In 2011, County Court sentenced defendant, in absentia, with defense counsel present. In 2016, defendant was returned to the court on a bench warrant. At that appearance, defense counsel requested an adjournment to allow for, inter alia, the preparation of an updated presentence report and to permit him to investigate whether he would move for defendant to withdraw his guilty plea. The court denied defense counsel's request, and stated that the sentence imposed in 2011 would start that day, thereby executing the previously imposed sentence.
Defendant contends that the court abused its discretion in denying defense counsel's request for an adjournment, thereby depriving him of his right to counsel at a critical stage of the proceedings. We reject that contention. We conclude that the court did not abuse its discretion in denying the request for an adjournment (see generally People v Ippolito, 242 AD2d 880, 880-881 [4th Dept 1997], lv denied 91 NY2d 874 [1997]). However, even assuming, arguendo, that it had, we conclude that the denial did not deprive defendant of his right to counsel at a critical stage of the proceedings. It is well established that "where a defendant is sentenced in absentia while represented by counsel, the critical stage of the sentencing process and, hence, the criminal proceeding itself for all nisi prius court purposes, terminates upon the imposition of sentence. Subsequent execution of the sentence is not a critical stage of the defendant's criminal proceeding" (People v Harris, 79 NY2d 909, 910 [1992]; see People v Burgos, 246 AD2d 394, 394 [1st Dept 1998]; People v Blas, 192 AD2d 540, 540 [2d Dept 1993], lv denied 82 NY2d 751 [1993]).
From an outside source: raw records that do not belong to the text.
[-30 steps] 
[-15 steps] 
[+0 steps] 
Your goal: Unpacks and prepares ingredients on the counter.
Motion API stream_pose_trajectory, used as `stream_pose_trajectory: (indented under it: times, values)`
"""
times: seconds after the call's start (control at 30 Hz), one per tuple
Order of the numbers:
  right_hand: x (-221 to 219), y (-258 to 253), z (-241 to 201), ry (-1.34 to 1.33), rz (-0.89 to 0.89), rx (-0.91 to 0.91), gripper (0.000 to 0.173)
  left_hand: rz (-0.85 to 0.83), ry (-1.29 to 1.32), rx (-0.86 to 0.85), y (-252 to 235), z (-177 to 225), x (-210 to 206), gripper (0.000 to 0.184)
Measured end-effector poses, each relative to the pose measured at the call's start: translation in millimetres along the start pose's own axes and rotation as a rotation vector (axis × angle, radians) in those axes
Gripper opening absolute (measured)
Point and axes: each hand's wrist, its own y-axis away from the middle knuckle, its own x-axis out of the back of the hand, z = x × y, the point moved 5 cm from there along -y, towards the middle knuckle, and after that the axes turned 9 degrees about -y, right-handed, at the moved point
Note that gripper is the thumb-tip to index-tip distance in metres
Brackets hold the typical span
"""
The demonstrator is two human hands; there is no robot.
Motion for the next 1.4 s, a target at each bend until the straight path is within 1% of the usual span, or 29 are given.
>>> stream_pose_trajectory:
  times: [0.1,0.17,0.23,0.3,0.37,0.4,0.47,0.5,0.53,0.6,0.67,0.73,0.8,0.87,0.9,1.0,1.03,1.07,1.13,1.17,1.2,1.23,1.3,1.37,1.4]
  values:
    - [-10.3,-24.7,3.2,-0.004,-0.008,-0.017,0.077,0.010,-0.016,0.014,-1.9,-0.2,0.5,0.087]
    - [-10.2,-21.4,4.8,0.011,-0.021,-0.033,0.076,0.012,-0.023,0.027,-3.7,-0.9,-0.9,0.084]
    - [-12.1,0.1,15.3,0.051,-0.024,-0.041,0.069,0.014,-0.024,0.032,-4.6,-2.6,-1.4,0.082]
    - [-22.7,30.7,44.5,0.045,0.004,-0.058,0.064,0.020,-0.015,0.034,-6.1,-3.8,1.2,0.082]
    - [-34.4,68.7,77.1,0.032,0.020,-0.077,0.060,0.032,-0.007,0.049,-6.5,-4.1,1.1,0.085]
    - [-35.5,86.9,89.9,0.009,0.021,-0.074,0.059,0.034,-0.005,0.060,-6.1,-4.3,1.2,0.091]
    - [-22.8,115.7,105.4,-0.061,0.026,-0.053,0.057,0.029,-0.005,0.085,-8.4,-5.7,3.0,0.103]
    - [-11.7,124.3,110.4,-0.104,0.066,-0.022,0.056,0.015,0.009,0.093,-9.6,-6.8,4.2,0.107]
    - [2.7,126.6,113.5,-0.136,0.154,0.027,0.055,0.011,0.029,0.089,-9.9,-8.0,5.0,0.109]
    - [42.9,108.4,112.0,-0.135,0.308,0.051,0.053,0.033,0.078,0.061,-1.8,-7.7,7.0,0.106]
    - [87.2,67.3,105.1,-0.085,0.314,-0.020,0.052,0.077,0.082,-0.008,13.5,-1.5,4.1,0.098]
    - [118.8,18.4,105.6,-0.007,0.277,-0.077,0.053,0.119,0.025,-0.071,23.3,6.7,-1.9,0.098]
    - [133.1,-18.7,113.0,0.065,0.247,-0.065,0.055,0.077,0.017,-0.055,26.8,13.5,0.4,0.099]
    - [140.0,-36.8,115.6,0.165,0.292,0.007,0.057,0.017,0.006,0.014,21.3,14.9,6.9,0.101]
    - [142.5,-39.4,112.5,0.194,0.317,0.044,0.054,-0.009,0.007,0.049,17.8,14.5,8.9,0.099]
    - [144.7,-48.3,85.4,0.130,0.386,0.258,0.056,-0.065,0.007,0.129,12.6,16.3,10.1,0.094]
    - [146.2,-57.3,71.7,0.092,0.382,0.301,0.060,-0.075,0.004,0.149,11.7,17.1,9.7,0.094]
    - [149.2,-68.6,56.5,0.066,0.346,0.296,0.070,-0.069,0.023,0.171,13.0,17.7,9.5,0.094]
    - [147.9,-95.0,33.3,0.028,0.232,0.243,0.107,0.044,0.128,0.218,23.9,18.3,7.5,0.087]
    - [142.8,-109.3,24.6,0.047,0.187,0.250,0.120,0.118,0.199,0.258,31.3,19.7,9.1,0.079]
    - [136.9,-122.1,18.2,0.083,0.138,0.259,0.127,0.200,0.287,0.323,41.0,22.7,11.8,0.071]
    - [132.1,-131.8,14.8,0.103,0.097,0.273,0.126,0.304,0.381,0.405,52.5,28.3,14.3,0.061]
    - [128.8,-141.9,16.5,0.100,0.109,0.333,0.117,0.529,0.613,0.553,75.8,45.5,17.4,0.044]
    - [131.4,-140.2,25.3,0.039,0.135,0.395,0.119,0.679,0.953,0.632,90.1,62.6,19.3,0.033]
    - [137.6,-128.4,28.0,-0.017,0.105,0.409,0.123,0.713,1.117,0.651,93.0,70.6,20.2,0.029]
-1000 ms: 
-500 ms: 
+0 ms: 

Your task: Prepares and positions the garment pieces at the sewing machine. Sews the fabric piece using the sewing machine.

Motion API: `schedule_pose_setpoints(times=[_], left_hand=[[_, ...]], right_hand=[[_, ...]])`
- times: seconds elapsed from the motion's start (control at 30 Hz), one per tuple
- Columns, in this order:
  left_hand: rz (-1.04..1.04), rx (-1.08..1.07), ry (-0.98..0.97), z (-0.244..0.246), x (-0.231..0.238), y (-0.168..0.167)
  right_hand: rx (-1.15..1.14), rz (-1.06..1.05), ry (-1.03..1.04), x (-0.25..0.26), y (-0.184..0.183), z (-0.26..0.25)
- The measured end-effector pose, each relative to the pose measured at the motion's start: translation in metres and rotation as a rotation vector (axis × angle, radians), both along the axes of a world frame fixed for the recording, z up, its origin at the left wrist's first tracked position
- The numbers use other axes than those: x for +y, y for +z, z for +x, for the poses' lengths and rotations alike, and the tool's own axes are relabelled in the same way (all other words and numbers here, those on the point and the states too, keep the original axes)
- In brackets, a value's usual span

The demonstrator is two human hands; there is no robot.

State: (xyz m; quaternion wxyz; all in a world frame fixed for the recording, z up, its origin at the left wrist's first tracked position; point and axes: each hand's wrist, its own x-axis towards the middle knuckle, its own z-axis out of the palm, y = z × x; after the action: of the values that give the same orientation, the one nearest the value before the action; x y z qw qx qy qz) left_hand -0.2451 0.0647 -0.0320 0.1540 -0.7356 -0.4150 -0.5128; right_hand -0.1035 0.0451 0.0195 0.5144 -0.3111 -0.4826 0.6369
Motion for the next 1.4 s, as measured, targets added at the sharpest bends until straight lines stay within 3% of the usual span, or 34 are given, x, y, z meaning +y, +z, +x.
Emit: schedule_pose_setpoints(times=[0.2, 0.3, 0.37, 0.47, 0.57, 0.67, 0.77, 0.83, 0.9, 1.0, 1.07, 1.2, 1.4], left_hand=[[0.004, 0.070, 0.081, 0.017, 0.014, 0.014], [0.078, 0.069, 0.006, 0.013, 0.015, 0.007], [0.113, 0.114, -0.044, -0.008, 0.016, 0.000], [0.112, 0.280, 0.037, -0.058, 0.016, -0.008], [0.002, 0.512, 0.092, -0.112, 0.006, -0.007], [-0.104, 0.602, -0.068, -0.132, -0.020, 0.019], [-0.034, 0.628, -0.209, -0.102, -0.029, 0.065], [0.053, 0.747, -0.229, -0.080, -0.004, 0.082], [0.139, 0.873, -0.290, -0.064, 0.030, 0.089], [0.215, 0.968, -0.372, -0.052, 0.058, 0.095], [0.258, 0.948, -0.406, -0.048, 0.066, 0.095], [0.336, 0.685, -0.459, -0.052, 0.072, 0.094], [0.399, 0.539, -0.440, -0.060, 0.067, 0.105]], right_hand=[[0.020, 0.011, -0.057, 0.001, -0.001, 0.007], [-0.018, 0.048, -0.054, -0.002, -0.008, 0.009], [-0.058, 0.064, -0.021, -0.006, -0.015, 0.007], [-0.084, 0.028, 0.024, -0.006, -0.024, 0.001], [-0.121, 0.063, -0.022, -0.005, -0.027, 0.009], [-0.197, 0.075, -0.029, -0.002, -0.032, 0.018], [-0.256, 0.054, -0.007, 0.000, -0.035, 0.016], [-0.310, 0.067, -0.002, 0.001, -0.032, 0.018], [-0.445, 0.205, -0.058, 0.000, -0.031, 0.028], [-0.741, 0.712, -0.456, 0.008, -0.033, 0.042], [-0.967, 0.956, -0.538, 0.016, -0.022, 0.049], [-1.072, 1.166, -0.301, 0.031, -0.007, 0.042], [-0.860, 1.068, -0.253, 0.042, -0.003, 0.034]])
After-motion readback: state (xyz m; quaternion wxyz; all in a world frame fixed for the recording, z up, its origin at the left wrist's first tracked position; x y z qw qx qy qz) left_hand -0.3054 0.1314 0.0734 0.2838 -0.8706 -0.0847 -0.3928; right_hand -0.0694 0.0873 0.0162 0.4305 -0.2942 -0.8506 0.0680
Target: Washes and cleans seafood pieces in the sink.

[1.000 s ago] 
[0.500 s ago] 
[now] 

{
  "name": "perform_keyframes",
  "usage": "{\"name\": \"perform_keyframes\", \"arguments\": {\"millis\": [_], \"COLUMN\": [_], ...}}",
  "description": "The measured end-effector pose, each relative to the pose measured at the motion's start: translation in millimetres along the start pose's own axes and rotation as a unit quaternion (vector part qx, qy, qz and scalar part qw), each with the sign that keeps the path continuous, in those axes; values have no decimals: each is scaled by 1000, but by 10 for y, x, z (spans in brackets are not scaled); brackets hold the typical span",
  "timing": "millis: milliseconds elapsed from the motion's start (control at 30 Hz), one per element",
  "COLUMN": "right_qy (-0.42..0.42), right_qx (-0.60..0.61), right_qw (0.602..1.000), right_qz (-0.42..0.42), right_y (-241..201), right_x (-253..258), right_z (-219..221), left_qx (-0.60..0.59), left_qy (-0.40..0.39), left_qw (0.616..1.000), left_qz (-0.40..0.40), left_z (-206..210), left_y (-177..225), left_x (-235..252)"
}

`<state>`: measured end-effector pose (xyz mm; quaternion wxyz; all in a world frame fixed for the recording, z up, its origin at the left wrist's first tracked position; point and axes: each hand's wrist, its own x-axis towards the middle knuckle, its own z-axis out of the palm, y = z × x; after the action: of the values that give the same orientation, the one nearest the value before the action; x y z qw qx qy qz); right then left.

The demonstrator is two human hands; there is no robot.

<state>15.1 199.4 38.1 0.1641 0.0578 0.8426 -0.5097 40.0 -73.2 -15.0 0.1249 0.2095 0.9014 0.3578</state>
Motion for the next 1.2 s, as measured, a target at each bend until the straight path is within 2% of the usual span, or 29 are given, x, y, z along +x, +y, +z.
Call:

There is nothing in the record here to establish that the court improperly sentenced defendant in absentia and, therefore, when defendant returned to court on the bench warrant, it was merely for execution of the sentence (cf. People v Bigby, 96 AD3d 1429, 1430 [4th Dept 2012]).
Finally, we reject defendant's contention that the sentence is unduly harsh and severe.